In code reviews I keep running into this comment: // another provider might show up later. Right below it sits an interface with a single implementation, a factory that builds it, and a config key nobody ever reads. There is no second provider on the roadmap — only the possibility of one.

People assume this code was free to write. It wasn’t. Every bit of flexibility added “in case we need it later” is a debt that pays interest every day until the day it’s actually used.

What speculative generality is

Speculative generality is building flexibility today for a requirement that doesn’t exist today. A strategy pattern where one line would do, a generic parameter where one type would do, an event system for a single call.

The justification always arrives in the same words: “later”, “just in case”, “let’s keep it extensible”. Each one is a prediction about the future. And prediction is the most expensive thing in a codebase.
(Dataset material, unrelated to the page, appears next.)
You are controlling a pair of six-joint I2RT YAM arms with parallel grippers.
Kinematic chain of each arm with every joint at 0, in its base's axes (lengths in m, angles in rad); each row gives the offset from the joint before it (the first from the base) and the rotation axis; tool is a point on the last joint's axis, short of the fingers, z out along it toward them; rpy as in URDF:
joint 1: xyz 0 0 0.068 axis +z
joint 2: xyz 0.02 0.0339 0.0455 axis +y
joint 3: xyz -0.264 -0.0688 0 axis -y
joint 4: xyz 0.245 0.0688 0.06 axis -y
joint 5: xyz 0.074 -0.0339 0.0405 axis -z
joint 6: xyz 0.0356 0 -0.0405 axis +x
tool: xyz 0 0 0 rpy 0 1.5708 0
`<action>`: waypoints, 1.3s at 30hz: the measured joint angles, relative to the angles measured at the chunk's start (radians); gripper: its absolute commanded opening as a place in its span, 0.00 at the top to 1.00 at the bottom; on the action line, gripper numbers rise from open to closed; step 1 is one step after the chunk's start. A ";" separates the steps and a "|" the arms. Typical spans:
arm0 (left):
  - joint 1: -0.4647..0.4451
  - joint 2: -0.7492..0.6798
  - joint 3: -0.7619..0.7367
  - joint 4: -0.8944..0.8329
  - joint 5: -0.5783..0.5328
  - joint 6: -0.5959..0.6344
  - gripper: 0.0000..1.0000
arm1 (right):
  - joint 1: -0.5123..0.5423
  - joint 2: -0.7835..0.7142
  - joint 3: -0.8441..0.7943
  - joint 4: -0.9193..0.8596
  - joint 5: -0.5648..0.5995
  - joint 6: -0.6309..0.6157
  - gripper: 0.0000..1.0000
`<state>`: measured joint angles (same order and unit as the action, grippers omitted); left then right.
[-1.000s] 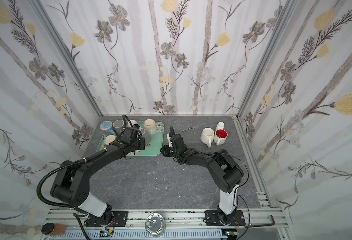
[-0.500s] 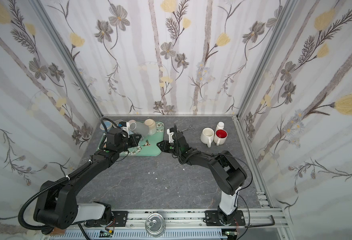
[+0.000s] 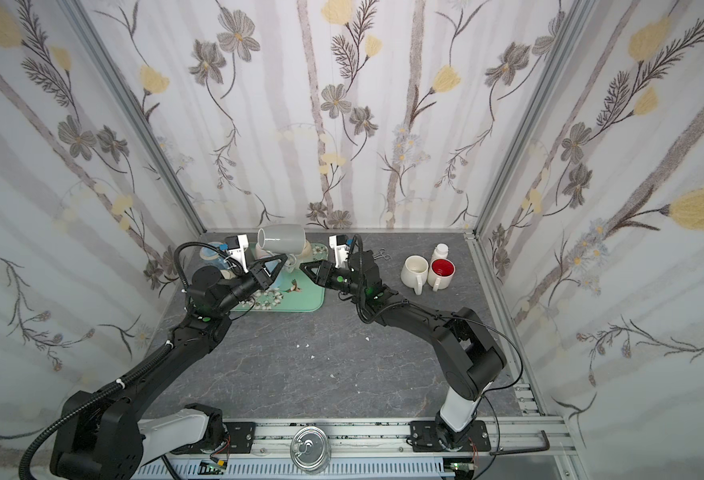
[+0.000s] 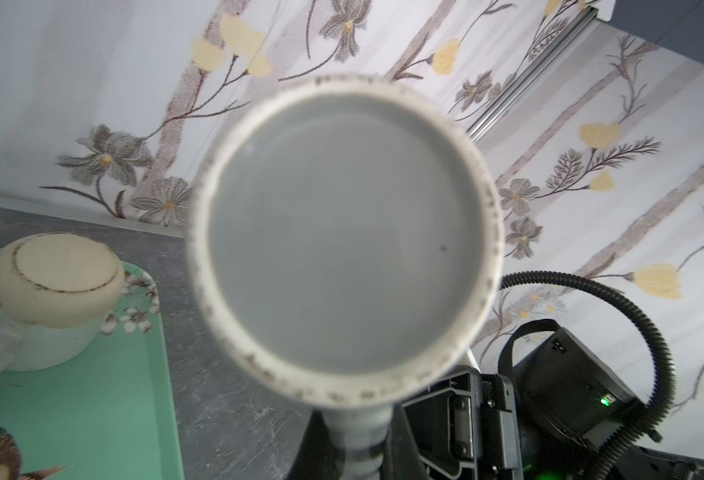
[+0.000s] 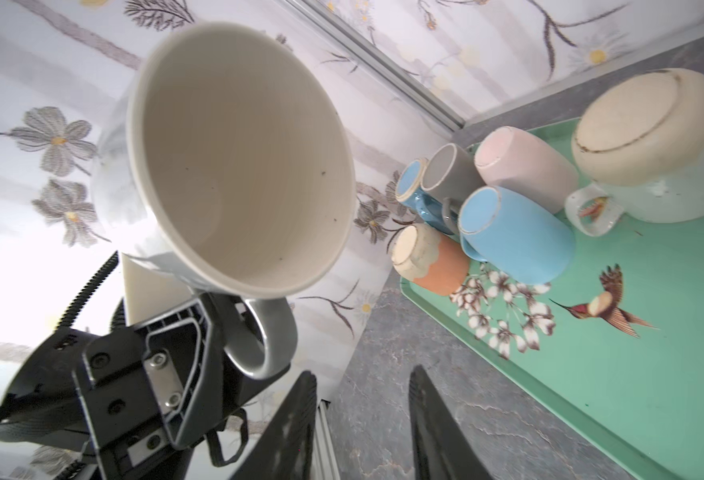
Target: Turn the mug right side up
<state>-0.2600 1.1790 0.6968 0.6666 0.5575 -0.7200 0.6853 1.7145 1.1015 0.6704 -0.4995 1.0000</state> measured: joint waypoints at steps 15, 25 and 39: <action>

The line items on the bill

Unused flexibility doesn’t sit idle; it pays these line items every day:

  • Reading cost. Everyone who reads the code looks for “is there a second use of this?”, fails to find one, and moves on confused. Flexibility makes you keep thinking about a scenario that doesn’t exist.
  • Maintenance cost. The abstraction has to be updated alongside the real code beneath it on every touch. Even an empty layer demands maintenance.
  • Bug surface. Code that isn’t running can still break code that is — a wrong branch, a bug forgotten in a dead branch, a path that was never tested.
  • Lock-in to the wrong abstraction. This is the most expensive one. The interface you draw from a guess today almost never fits tomorrow when the real need arrives — but by then ripping it out is harder than writing it from scratch.
  • Test burden. Every extra layer of indirection lengthens the test setup and increases the number of mocks.

The “complexity budget” from the boring architecture piece applies here too: speculative generality spends that budget while delivering nothing.

The prediction is almost always wrong

The bitterest part of “just-in-case” code is this: when you actually do need something later, the thing you need isn’t the thing you predicted.

The second payment provider eventually arrives — but it arrives with an async webhook flow your interface never assumed. The second tenant arrives — but with a separate schema, not row-level isolation. Flexibility drawn ahead of time turns out to be an obstacle rather than a help when it meets the real requirement: you have to remove it first.

The moment you know the domain least is the project’s first week; that’s exactly when you make your worst predictions about the future. In the modular monolith piece I argued that boundaries drawn in the first week are almost certainly wrong — the same holds for every early abstraction.

Applying YAGNI in practice

“You Aren’t Gonna Need It” isn’t a license for laziness, it’s a timing rule: add flexibility when the need is proven — not when it’s predicted.

In practice:

  • Write for today’s known case. If there’s one provider, write the one provider. Flat, direct, readable.
  • The rule of three. Wait for three real uses of a pattern before abstracting it. Two might be coincidence; three is a pattern.
  • Open the seam later. When the second provider actually arrives, extracting the interface is an IDE refactor — a few hours. There’s no return on paying those few hours today.

The asymmetry is here: flattening flat code into an abstraction later is easy. Flattening a wrong abstraction later is hard. That asymmetry favors YAGNI.

When is upfront flexibility justified?

It isn’t about deferring everything to the last moment either. The distinction is whether the decision is reversible:

  • Reversible decisions (two-way door). The internal structure of a class, a function’s signature, code organization. Changing these later is cheap — no need to keep them flexible today.
  • Hard-to-reverse decisions (one-way door). The database schema, an API contract you’ve exposed, a data format, a security boundary. Here, thinking ahead isn’t speculation but responsibility — because the cost of getting it wrong is a data migration in production.

The rule: be generously simple inside the code; be cautious where you expose to the outside and write to data. Save flexibility for where undoing it is genuinely expensive.


“We’ll need it later” expresses a fear, not a requirement. Grow code with evidence, not fear.

The easiest code to delete is the code that was never written.